What this effectively does is let you have launch files for individual nodes that include default parameters (making the launch file useful standalone and providing documentation of the parameters), and then override those parameters in files that are unique to your specific platform that is getting loaded.

There are additional cases where you may need parameters unique to individual robots (sensor and peripheral serial numbers, or robot-specific tuning params, etc). To handle this, we use a central webserver that stores robotic-specific configuration parameters as an environment variable file. Whenever a robot comes online, it syncs the file to its system. When the software starts up, the file is sourced into the that runtime environment. The environment variables are also used to select the correct top-level launch file (basically, specifying the , above).

Using this process, we have

• Source control for all platform-specific configurations
• Centralized server for all robot-specific configurations
  • This is advantageous for feature flags and other real-time param changes without a full software deploy
  • This also makes it easy for others in the organization to see and make minor configurations to a robot, without needing to be git-savvy
• Hierarchical launch file structure that takes advantage of overrides

Some Challenges:

• Tracing which value is used for a particular parameter (default in code at initialization? default in code from NodeHandle::param()? value in launch file? value in param file? value in param override file? value on server config file?. Ideally, you could just look at the lowest-level config file and see, but you don’t always override everything. If you make a mistake with parameter naming (or namespacing), this can also be misleading.
• Adding a new parameter or modifying the value of a parameter can require touching a lot of files
• Guaranteeing that a parameter was found
  • To combat this, we have started to use a helper function that wraps standard ROS param loading that throws an exception if a parameter is not found. It’s not perfect, but it has helped us catch things quickly in simulation and automated tests.

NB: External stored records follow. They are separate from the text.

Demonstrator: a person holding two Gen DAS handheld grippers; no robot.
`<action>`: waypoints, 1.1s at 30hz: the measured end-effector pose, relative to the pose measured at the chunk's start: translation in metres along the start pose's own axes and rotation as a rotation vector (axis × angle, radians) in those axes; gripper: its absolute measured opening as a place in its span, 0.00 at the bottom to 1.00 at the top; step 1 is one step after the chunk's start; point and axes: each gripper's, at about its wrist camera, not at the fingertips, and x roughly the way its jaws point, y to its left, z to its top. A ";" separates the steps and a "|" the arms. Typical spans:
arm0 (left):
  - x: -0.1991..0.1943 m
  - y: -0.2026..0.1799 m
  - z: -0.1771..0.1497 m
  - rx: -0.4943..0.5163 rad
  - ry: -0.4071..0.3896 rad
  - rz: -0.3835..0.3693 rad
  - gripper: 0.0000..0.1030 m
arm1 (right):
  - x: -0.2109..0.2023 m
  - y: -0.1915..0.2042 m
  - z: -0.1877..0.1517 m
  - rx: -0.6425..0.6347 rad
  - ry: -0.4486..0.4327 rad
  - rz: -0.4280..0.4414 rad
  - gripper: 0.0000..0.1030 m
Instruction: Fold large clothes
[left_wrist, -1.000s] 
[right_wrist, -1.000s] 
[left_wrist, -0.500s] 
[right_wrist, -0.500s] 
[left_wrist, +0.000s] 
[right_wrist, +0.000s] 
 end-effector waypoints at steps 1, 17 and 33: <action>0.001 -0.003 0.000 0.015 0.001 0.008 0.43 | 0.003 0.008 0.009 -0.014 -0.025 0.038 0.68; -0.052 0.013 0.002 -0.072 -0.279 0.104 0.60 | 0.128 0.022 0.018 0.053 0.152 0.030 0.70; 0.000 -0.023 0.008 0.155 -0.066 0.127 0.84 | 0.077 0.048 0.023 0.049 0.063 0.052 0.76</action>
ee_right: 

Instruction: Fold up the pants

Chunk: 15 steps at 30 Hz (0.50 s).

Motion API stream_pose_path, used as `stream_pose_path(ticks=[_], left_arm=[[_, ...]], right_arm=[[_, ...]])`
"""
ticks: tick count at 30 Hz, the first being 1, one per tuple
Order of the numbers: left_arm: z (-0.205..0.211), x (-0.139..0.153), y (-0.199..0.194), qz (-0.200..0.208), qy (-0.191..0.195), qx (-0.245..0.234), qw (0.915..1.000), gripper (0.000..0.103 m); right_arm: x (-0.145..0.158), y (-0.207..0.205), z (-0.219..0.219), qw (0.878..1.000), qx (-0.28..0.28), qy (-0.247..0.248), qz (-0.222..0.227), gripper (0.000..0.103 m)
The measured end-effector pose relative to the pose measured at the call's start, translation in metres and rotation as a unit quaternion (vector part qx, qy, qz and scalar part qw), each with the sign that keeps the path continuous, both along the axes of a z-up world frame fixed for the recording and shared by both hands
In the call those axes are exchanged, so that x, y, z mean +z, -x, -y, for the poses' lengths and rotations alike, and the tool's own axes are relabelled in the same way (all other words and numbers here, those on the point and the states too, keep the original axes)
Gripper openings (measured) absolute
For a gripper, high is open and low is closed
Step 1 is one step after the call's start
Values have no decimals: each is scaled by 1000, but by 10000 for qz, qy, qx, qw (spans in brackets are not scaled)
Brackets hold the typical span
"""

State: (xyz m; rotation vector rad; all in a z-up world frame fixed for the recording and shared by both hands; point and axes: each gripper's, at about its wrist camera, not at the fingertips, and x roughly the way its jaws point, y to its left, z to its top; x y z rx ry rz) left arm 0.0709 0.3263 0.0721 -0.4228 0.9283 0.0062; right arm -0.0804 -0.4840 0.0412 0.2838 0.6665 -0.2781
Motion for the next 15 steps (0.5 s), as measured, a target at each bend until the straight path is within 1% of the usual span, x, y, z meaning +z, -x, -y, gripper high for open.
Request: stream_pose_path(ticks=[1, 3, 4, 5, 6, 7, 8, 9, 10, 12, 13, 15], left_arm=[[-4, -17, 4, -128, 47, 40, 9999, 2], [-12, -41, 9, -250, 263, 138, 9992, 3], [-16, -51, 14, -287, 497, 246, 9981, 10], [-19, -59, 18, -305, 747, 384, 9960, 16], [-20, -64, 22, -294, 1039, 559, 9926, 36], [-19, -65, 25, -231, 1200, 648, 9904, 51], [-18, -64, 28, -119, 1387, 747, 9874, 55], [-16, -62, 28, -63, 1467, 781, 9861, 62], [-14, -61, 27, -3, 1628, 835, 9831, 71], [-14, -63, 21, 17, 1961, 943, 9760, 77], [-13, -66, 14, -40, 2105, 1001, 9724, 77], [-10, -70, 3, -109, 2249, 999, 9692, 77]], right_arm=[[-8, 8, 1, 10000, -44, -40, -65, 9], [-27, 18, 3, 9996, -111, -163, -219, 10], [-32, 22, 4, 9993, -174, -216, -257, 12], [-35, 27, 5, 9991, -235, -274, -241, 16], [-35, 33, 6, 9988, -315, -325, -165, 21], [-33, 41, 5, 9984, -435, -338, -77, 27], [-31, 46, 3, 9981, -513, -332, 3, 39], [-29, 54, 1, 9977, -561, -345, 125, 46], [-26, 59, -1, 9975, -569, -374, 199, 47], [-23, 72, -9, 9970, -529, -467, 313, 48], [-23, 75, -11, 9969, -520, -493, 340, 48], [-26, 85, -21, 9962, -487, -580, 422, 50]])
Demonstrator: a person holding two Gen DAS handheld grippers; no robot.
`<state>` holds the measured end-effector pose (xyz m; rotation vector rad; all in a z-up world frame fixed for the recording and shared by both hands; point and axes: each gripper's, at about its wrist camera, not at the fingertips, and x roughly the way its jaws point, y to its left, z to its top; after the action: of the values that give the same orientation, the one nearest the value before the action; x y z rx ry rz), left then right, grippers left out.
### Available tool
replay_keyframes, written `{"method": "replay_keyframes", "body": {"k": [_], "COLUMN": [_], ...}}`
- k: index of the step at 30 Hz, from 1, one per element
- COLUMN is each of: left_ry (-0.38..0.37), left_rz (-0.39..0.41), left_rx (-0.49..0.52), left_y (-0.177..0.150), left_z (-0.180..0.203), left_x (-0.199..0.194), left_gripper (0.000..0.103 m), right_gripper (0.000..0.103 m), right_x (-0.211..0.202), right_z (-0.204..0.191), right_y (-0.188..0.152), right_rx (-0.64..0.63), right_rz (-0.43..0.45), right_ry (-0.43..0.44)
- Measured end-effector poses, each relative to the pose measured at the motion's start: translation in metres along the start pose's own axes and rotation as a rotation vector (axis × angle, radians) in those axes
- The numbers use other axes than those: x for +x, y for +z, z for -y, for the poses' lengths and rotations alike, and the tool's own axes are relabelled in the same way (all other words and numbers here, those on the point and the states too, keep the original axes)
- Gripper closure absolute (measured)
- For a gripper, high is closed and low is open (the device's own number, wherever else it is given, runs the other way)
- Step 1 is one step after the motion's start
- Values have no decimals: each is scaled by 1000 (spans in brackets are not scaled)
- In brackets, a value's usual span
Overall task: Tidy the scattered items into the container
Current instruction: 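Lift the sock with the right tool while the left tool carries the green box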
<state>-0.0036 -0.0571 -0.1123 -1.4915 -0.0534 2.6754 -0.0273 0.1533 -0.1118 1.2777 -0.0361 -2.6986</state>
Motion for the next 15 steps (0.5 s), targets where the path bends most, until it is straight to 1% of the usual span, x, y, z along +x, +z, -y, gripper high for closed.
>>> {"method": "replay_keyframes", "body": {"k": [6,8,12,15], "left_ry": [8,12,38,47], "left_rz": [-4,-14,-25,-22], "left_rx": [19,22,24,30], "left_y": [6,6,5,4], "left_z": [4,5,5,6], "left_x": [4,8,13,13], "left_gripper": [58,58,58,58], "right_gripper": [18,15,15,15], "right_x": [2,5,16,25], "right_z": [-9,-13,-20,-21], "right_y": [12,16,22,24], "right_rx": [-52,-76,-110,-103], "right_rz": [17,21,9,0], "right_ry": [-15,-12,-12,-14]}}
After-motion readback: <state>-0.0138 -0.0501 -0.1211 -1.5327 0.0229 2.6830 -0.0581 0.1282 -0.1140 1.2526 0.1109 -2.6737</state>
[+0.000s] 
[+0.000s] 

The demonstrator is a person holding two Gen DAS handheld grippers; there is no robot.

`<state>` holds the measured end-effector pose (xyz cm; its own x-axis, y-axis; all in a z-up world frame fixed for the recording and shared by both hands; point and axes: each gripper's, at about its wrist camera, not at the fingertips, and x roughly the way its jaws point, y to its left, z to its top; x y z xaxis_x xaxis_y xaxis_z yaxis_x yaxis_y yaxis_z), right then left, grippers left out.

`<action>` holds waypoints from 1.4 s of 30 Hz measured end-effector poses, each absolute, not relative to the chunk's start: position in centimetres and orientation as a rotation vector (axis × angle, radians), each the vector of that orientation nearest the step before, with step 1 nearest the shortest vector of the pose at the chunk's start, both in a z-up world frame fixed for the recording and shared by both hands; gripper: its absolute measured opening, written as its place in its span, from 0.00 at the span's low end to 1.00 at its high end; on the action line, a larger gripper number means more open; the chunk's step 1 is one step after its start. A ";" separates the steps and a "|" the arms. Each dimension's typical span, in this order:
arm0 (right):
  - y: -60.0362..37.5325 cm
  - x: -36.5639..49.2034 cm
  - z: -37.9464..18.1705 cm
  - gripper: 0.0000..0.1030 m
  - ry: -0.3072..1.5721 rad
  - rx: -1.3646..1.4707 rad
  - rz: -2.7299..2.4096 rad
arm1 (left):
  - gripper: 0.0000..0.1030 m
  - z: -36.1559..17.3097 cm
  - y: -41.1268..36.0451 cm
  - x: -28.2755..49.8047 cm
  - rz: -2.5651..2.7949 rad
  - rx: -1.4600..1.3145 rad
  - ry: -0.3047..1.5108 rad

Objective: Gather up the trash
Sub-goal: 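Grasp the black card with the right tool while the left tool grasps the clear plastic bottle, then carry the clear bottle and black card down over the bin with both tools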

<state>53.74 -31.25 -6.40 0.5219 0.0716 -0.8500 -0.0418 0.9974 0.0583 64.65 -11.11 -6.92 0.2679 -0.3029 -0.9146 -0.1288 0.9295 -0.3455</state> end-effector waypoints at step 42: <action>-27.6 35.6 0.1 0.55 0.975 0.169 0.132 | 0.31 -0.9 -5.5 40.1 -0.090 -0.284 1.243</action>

It was very interesting to hear that you have had very similar problems related to parameters as we have had at Karelics. We have been recently developing a solution that satisfies our main needs related to this topic.

We have implemented a ROS 2 package that solves this problem in a similar way as @Hugal31, @chfritz and @johnjamesmiller have shown. Also, many of the requirements that have been brought up in this thread and were summarized by @johnjamesmiller are mainly satisfied. But there are still many open questions, limitations and improvements we would like to make to this package.

We are currently considering open sourcing this package, to help to solve the problem and to possibly get some community support in developing the solution further. If we do so, would you be interested to try it out?

Parameter files
The ROS 2 package provides two main features:

1. Dynamic YAML variables - Adds a support for variables and placeholders in YAML files, which made our launch files much less verbose and more readable. We no longer have to depend to Nav2’s ReWrittenYaml or our custom solutions to resolve env variables, ROS package paths, math expressions, etc. in the launch files.
2. YAML file overlaying - Allows us to have parameter overrides for each device (physical robot) and model (robot series). These overrides can be applied to the default parameter file that is read directly from the ROS package. Even though we currently support just these 3 layers, it will be later on easy to add more and even customize the number of layers based on the user needs.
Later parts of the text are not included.